81. Puffed Up Arms in San Francisco

Early 1966

I thought about it most of the night and chose not to return to the hospital that morning as I knew it would be far too difficult to leave at all.  

I trusted Alok was safe and I hugged and kissed my children before leaving for the few days I assumed I’d be away.  My previous job at Santa Ynez I had left on good terms and with positive reference, as was my habit of doing.

I knew in my mind that if I was going to get to Fiji it was now or never.  Diana drove me to the station so I would catch the 10a Greyhound into San Francisco.  After dropping me off she went back to the hospital to bring Alok home.

For the most part it was a straight through drive up north with only a few key stops along the way.  I arrived some time that evening just after the dinner hour.  Upon arrival in San Francisco I took a taxi to a friend’s apartment.  I’d known Morris since Fiji.  This is where I’d stay for nearly a week.  

It just so happened the Seafarers’ International Union of North America was across the street from his apartment building.  What were the odds?

Next morning I took that fateful walk across the street and made myself known to them, stating my intentions and then fell into their process.  One of these things was to take their form to a doctor (choose one from a list f I didn’t have one up there, which of course I didn’t) for shots, check-up, etc.,  whew!  What a lot of technical to-dos.  

I returned to Morris’ apartment late that afternoon with the certificate of completion of the union’s medical requirements.

I also had the need to go to bed.  My arms were loaded with shots, painful, swollen and these caused me to feel quite ill.  Well I was forewarned by the doctor this most likely would be the side effect.

I did manage to call home and check with Diana about Alok’s health, how Amar and Asha were doing, how she was getting on, things at home and you know, stuff.  

She comforted me, telling me that all is well and how wonderful it was having Susan and Lisa with her young son just next door.  I told her about the not-so-fun time at the doctor’s office.

Fortunate for me, Morris’ wife nursed me a bit, fed me good Indian food and I was able to rest the remainder of the day and the night through.  The next two days I was really a mess.  I felt much better the third day.

In that next morning I returned to the Seafarers’ Union office to submit the doctor’s completed form and certification showing I had all the proper vaccinations.  

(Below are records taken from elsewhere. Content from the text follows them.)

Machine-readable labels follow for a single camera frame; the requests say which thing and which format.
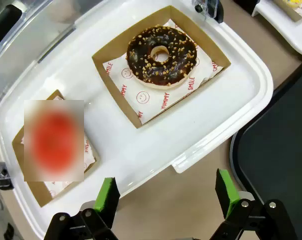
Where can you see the green-padded left gripper left finger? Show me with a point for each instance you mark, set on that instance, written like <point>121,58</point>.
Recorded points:
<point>107,195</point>

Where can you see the green-padded left gripper right finger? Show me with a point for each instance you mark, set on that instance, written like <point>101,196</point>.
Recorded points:
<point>227,192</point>

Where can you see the black serving tray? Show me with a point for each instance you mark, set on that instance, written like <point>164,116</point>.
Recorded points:
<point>278,150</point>

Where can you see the brown cardboard donut box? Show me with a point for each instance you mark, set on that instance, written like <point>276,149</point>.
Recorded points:
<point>287,10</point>
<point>38,195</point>
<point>114,87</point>

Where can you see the red glazed donut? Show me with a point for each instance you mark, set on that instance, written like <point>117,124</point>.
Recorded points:
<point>54,142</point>

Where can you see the chocolate donut with nuts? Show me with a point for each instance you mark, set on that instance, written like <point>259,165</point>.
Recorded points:
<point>141,65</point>

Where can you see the yellow glazed donut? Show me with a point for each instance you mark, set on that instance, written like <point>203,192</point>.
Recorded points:
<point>294,2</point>

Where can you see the white display case base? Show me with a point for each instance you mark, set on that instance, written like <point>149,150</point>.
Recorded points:
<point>166,140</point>
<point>286,30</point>

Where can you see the black lid hinge knob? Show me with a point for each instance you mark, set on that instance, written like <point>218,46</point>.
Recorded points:
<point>1,175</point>
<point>200,7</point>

After what appeared to be a thorough review the staff behind the counter gave back to me all of my papers, the ID clearance card which I had previously obtained in Long Beach and my identification to include my British passport and my Green Card.

I was instructed to sit with the other fellows over in the reception area.  We would wait. Little conversations took place, something to pass the time.  I noted I was the only Indian, there was a small handful of African origin gents, a couple of Irish men and the rest were American or something.  I’m guessing.  It’s not really important, is it?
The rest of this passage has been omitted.